Of course, there were some bills among the more than 2,400 proposed that many people will be glad they did not pass. Lots of little ones, including several proposals to cleave Washington in two and form a new state east of the Cascades. (It never passes. It’s just a chance to show off some intrastate griping and to come up with a name for the new state.)

There were also big ones, like the array of tax bills some Democrats proposed. Republicans lumped them together in criticism, as though this were a feast which must be devoured completely before they left the table rather than a smorgasbord from which to pick a more balanced meal for our unbalanced plate of state taxes.

Some Democrats always rush in with a variety of tax proposals without regard to what their fellow Ds are suggesting; for Republicans, it’s much simpler: They are genetically predisposed not to propose any tax increases.
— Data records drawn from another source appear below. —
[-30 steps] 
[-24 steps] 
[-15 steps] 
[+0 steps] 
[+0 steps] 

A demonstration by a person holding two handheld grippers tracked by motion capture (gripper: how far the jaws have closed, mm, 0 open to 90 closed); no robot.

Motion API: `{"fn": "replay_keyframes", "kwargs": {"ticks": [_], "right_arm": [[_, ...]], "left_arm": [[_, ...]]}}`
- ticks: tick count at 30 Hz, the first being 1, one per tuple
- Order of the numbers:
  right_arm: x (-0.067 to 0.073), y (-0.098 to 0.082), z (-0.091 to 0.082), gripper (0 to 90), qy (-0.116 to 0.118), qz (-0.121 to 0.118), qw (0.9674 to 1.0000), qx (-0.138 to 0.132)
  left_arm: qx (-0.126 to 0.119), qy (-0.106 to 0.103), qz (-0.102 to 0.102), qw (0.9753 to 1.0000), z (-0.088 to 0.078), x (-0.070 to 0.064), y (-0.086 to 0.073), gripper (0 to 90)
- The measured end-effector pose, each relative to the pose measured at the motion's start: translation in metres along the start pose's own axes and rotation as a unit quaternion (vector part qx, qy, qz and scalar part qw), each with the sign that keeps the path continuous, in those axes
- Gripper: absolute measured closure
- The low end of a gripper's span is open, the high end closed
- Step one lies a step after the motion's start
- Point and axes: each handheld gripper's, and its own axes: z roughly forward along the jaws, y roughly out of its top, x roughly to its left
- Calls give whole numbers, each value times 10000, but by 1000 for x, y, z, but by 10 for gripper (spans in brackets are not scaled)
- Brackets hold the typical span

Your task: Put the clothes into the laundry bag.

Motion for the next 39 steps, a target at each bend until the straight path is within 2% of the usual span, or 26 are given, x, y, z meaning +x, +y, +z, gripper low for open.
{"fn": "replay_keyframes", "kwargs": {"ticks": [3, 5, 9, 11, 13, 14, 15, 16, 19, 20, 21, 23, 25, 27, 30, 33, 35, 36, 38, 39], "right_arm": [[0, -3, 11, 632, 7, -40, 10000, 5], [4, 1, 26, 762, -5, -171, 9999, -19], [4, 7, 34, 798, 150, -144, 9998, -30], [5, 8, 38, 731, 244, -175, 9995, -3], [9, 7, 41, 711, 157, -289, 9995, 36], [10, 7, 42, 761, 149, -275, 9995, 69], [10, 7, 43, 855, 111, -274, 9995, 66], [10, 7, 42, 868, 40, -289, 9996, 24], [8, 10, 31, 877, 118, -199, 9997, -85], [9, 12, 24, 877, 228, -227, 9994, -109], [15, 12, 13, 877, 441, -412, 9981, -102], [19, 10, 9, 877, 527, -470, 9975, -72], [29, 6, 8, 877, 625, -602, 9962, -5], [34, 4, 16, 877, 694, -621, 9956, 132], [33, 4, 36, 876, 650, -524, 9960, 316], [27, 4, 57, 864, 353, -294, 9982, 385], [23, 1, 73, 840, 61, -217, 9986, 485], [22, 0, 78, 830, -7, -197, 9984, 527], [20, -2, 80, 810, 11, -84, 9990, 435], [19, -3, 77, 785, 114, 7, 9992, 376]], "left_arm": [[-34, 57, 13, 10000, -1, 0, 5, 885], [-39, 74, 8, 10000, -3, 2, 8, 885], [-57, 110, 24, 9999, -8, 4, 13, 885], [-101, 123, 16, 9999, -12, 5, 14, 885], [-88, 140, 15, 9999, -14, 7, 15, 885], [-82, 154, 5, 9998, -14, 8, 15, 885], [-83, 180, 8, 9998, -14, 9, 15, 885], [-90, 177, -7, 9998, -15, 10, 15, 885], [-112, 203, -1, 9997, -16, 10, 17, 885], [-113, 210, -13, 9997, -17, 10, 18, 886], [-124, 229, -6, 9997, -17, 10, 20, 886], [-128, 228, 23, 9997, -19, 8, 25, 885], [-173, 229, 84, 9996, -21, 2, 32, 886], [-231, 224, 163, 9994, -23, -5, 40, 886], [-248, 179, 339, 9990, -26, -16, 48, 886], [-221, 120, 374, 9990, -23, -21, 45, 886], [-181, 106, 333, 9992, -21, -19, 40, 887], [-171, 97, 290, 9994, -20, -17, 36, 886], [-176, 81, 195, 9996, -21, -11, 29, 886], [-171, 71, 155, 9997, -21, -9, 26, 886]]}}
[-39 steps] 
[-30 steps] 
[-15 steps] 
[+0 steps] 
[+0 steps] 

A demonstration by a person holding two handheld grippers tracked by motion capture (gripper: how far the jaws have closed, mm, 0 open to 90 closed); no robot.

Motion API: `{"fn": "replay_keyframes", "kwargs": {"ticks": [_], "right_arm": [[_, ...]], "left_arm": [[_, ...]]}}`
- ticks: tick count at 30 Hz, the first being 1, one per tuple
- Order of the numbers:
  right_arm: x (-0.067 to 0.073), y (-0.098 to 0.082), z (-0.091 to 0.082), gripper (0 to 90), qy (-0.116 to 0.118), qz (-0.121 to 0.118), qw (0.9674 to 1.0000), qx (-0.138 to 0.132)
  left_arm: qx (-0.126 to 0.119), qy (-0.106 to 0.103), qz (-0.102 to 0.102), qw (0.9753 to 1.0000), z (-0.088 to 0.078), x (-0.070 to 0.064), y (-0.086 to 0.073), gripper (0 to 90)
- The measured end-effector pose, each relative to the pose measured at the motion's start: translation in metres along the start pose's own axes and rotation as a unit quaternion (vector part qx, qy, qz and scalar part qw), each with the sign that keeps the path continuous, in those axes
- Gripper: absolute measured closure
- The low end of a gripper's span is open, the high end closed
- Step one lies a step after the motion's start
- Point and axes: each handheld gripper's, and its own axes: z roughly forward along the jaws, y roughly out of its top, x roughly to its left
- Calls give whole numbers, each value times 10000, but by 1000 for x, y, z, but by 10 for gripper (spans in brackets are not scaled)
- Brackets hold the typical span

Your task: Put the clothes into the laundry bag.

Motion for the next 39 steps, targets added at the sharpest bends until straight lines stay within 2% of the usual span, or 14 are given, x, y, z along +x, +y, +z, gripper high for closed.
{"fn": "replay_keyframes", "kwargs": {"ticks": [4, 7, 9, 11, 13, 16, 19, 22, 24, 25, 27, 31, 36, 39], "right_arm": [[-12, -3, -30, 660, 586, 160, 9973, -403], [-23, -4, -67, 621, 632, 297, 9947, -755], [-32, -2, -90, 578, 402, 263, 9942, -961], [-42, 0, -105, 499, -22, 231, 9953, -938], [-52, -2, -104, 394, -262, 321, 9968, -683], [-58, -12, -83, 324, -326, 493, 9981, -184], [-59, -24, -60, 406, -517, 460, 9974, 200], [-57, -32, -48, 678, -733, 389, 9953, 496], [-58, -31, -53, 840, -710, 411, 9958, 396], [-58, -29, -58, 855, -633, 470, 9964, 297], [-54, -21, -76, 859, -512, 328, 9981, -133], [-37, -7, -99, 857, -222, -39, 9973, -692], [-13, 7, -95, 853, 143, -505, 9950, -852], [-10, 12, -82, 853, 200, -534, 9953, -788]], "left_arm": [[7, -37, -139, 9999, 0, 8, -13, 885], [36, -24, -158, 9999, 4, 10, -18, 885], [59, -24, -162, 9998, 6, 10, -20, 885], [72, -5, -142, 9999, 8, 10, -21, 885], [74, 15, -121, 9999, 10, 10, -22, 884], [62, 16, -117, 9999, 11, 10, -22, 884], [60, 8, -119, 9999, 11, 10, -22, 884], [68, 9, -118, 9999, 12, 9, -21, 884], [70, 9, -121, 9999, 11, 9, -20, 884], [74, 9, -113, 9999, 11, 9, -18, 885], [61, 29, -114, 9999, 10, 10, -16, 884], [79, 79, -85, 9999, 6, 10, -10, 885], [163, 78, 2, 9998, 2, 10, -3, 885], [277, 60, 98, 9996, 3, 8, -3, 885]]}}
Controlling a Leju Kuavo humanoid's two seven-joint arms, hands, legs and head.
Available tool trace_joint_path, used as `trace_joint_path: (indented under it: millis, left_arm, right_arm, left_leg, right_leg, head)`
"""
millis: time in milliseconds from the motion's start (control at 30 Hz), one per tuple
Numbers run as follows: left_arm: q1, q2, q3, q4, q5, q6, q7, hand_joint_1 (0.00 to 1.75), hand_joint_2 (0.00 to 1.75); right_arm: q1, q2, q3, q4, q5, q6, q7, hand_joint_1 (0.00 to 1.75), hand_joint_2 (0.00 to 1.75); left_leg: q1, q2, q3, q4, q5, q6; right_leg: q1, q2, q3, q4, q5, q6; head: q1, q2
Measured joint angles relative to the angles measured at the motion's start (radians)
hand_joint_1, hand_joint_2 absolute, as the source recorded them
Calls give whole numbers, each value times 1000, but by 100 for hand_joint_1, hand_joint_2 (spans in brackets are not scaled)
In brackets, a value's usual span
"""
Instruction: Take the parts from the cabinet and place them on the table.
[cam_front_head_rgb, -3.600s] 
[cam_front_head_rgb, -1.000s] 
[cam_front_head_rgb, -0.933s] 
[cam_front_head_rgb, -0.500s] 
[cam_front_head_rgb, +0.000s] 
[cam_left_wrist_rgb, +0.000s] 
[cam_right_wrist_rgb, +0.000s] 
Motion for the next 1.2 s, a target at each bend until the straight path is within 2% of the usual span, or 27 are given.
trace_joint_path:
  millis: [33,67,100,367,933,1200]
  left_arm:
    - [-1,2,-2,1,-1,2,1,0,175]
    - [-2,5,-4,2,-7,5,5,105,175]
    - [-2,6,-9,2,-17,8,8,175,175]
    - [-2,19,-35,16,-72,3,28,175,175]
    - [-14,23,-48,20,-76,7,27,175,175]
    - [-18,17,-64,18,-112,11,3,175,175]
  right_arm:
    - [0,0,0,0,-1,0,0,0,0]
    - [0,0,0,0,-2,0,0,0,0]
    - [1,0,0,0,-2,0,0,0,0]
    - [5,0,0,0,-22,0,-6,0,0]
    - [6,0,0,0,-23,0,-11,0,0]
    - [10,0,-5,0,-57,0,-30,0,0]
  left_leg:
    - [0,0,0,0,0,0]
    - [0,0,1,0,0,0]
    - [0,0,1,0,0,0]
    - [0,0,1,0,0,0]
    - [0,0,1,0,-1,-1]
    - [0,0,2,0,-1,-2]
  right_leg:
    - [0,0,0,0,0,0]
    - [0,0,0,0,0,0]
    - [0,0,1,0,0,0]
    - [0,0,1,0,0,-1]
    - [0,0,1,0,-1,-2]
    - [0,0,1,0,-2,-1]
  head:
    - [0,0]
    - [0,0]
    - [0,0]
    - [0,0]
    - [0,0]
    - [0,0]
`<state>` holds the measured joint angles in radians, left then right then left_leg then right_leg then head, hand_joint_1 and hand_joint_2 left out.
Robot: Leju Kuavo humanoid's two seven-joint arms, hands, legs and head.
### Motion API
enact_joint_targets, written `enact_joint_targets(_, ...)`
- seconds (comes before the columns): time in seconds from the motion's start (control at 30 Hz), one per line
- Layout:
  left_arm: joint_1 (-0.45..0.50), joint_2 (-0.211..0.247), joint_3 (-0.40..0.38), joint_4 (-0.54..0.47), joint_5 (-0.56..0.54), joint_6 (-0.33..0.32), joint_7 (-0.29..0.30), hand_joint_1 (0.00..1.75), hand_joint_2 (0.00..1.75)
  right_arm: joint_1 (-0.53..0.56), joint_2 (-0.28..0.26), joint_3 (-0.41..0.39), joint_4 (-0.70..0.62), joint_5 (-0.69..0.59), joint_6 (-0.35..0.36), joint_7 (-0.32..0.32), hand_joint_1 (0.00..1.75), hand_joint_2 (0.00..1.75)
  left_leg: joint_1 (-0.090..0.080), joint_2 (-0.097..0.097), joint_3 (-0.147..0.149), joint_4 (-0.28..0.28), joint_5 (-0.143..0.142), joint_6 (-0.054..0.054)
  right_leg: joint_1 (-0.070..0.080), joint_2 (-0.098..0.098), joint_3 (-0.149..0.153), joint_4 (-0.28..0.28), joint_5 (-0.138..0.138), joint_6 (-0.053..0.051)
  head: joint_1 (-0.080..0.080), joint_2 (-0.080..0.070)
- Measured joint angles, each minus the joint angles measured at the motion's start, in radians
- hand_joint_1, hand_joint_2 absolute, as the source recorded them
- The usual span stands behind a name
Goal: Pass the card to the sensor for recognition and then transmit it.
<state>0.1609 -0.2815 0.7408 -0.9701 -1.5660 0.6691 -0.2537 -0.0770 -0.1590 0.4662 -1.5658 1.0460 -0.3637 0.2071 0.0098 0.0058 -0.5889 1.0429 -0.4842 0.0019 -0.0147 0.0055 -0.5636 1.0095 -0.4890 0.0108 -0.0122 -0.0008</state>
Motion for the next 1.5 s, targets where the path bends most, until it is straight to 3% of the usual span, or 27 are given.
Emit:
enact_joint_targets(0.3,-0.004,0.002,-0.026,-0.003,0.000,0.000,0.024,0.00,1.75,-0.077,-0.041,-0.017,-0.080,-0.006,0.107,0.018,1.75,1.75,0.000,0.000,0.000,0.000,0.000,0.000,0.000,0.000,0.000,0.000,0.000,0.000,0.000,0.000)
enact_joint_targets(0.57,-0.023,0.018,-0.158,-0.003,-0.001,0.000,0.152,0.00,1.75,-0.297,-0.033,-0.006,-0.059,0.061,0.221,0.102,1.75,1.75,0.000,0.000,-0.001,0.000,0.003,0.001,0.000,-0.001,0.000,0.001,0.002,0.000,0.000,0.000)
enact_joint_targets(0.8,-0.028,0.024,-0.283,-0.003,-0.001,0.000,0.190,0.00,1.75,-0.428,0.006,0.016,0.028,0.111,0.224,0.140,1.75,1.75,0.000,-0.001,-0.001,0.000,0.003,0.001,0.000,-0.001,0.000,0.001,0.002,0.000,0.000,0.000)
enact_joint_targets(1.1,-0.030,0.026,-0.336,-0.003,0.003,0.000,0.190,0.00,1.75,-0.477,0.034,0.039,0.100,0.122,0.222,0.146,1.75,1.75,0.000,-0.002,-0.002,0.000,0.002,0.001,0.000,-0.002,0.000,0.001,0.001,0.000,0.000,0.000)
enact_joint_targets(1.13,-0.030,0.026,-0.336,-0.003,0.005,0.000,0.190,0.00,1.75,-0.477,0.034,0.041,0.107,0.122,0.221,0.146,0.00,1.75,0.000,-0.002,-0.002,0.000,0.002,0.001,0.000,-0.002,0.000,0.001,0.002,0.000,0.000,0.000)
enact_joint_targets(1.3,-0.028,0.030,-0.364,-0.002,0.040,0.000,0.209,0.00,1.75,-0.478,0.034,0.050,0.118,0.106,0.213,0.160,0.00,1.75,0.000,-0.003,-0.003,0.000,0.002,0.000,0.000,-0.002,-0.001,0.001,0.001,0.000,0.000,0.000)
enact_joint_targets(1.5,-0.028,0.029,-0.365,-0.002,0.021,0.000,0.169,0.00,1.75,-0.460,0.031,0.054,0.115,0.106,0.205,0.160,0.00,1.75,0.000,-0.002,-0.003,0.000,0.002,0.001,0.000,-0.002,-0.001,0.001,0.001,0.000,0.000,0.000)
Except this year, Senate Republicans did. True, they advertised the proposed change in state and local levy laws as “revenue neutral” statewide, which technically made it a tax reform, not an increase. But some people would get a property tax increase while others got a decrease. Tax hike, said Senate Democrats. This prompted one of the most unexpected moments of the session, when anti-tax initiative maven Tim Eyman sent an email to his supporters calling on Gov. Jay Inslee to save the state from Senate Republican taxes.

Inslee, for his part, was quick to denounce it with the most politically damning dis of the session. In districts where the property taxes went up, they would go up not just on the rich, who could likely afford it, but also “widows and World War II veterans” struggling to keep their homes, he said. Probably didn’t add orphans because so few actually pay property taxes.